» PROBLEM DESCRIPTION
Give back the full listing exactly as it appears below.

※ ※ ※

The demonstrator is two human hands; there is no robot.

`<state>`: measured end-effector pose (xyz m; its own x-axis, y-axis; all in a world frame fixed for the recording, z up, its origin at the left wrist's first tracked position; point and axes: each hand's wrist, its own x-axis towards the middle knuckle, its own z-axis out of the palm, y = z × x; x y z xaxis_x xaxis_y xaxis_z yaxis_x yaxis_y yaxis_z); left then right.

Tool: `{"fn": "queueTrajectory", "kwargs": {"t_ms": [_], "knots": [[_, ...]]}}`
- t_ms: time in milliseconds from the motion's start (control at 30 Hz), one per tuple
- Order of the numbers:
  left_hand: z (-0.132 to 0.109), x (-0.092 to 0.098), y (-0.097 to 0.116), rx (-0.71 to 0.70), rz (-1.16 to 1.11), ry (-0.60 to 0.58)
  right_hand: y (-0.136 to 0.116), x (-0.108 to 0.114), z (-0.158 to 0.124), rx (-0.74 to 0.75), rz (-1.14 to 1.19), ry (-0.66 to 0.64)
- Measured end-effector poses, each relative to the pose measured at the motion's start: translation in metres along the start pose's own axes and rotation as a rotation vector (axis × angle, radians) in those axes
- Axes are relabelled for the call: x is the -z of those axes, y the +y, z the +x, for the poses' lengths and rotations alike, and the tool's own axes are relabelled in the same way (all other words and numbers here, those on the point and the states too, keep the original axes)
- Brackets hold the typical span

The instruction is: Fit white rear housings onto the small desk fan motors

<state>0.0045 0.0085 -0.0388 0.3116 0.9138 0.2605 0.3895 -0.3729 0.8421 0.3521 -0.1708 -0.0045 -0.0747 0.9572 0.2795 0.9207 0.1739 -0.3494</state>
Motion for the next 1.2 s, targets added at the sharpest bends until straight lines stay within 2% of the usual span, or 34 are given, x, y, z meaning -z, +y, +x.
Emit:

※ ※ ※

» RESULT
The demonstrator is two human hands; there is no robot.

`<state>`: measured end-effector pose (xyz m; its own x-axis, y-axis; all in a world frame fixed for the recording, z up, its origin at the left wrist's first tracked position; point and axes: each hand's wrist, its own x-axis towards the middle knuckle, its own z-axis out of the palm, y = z × x; x y z xaxis_x xaxis_y xaxis_z yaxis_x yaxis_y yaxis_z); left then right.

Tool: `{"fn": "queueTrajectory", "kwargs": {"t_ms": [_], "knots": [[_, ...]]}}`
- t_ms: time in milliseconds from the motion's start (control at 30 Hz), one per tuple
- Order of the numbers:
  left_hand: z (-0.132 to 0.109), x (-0.092 to 0.098), y (-0.097 to 0.116), rx (-0.71 to 0.70), rz (-1.16 to 1.11), ry (-0.60 to 0.58)
  right_hand: y (-0.136 to 0.116), x (-0.108 to 0.114), z (-0.158 to 0.124), rx (-0.74 to 0.75), rz (-1.14 to 1.19), ry (-0.66 to 0.64)
- Measured end-effector poses, each relative to the pose measured at the motion's start: translation in metres along the start pose's own axes and rotation as a rotation vector (axis × angle, radians) in those axes
- Axes are relabelled for the call: x is the -z of those axes, y the +y, z the +x, for the poses' lengths and rotations alike, and the tool's own axes are relabelled in the same way (all other words and numbers here, those on the point and the states too, keep the original axes)
- Brackets hold the typical span

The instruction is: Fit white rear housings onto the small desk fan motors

<state>0.0045 0.0085 -0.0388 0.3116 0.9138 0.2605 0.3895 -0.3729 0.8421 0.3521 -0.1708 -0.0045 -0.0747 0.9572 0.2795 0.9207 0.1739 -0.3494</state>
Motion for the next 1.2 s, targets added at the sharpest bends until straight lines stay within 2% of the usual span, or 34 are given, x, y, z meaning -z, +y, +x.
Emit:

The required output has been supplied.